Interventionist strategies
The focus here is on the potential of individual and collective artistic and activist practices that under the conditions of globalisation analyse existing systems of order and seek to define new immaterial and material spaces. Objects of debate will be interventions in increasingly commercialised and privatised urban and medial spaces, interventions that take up, copy, and newly situate the structures and signs of these spaces. This includes sticker and graffiti campaigns, temporary interventions and collective usages of spaces not yet defined in terms of property rights, as well as new forms of negotiating and distributing information.
Realism
What played a pivotal role time and again in drawing the border between collective and bourgeois-elitist culture, albeit under different names, was the debate on realism. Realism, as an image that manifested itself in everyone, disregarding differences in terms of education and class, says a lot about the collective habits of visual perception in a society. Realistic elements were and are used whenever the visual content of a general communication is to address its topic not in a formal but above all in a content-related way. Perhaps the break with the realistic image is characterised mainly by the assertion of handwriting, authorship and individual, and thus by the interplay between autonomy and heteronomy that marks the beginning of modernism.
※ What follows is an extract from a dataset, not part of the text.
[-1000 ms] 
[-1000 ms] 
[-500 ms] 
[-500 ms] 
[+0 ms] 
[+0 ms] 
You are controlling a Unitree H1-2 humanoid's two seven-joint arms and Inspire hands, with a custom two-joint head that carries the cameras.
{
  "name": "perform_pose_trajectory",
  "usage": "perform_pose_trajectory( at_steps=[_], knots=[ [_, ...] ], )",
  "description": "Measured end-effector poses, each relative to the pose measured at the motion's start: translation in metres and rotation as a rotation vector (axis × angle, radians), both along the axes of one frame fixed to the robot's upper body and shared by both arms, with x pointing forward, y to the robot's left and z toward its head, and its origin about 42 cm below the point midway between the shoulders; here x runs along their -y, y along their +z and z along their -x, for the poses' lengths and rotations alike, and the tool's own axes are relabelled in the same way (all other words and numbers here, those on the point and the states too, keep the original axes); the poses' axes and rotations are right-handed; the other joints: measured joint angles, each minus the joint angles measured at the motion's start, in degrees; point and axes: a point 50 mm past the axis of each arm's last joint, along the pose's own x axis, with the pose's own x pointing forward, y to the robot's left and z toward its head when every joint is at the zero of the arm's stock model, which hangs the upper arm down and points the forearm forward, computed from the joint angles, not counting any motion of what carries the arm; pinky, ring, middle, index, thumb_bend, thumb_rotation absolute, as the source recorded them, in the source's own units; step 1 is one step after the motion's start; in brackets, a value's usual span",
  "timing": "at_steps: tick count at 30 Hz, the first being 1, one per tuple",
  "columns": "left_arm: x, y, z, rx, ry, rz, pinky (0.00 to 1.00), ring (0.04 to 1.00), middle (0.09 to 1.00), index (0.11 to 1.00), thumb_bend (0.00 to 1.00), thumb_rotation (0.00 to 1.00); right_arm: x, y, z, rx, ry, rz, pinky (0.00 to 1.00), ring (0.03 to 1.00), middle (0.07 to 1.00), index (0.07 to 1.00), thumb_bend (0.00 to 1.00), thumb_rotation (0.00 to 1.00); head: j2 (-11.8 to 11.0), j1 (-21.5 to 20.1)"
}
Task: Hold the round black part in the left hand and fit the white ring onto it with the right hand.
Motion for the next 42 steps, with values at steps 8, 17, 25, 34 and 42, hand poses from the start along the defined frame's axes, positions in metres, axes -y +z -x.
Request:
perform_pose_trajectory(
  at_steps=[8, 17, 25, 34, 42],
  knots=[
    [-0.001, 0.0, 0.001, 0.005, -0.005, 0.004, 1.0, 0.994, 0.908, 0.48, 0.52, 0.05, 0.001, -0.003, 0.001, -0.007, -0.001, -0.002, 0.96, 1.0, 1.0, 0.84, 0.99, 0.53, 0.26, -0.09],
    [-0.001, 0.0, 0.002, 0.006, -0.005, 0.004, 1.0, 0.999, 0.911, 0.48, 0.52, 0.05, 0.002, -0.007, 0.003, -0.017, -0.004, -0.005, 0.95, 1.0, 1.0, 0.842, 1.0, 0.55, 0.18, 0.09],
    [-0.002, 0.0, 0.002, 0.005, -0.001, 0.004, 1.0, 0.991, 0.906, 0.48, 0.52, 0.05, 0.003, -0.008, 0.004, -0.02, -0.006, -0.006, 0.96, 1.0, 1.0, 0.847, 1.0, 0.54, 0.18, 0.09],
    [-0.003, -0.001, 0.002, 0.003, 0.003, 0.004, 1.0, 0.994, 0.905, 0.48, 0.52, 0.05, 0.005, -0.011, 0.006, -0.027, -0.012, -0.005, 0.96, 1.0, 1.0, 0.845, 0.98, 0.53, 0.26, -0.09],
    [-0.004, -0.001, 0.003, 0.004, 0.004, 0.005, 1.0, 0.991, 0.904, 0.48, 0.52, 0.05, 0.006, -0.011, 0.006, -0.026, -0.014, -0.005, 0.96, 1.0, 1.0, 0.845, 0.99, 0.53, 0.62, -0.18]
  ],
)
One part of the exhibition will display a series of works that for the most various reasons utilise the realistic drawing, thus counting on the assertion of a generally readable picture message.
Biotechnology
While in the cultural field problems relating to copyright and intellectual property are mainly discussed along the lines of the author, in a larger social debate we see corporate structures pressing for an extension of copyrights and patent rights. In the process, patentable codes are developed via the describable features of biological processes that, comparable with the source code of software, centralise the access to knowledge and the distribution of information in companies exploiting copyrights and patents. Chemical and pharmaceutical corporations are investing in the research of transgenetic and genetically manipulated products and make use of patent laws to secure access to and the commercial exploitation of the species-richness of plants, which is especially a resource in the global South. In this context, the Werkleitz Biennale documents current interventions directed against the privatisation of the means of subsistence and gives insights into the global strategies of issuing patents for natural substances and collective, e.g., indigenous knowledge.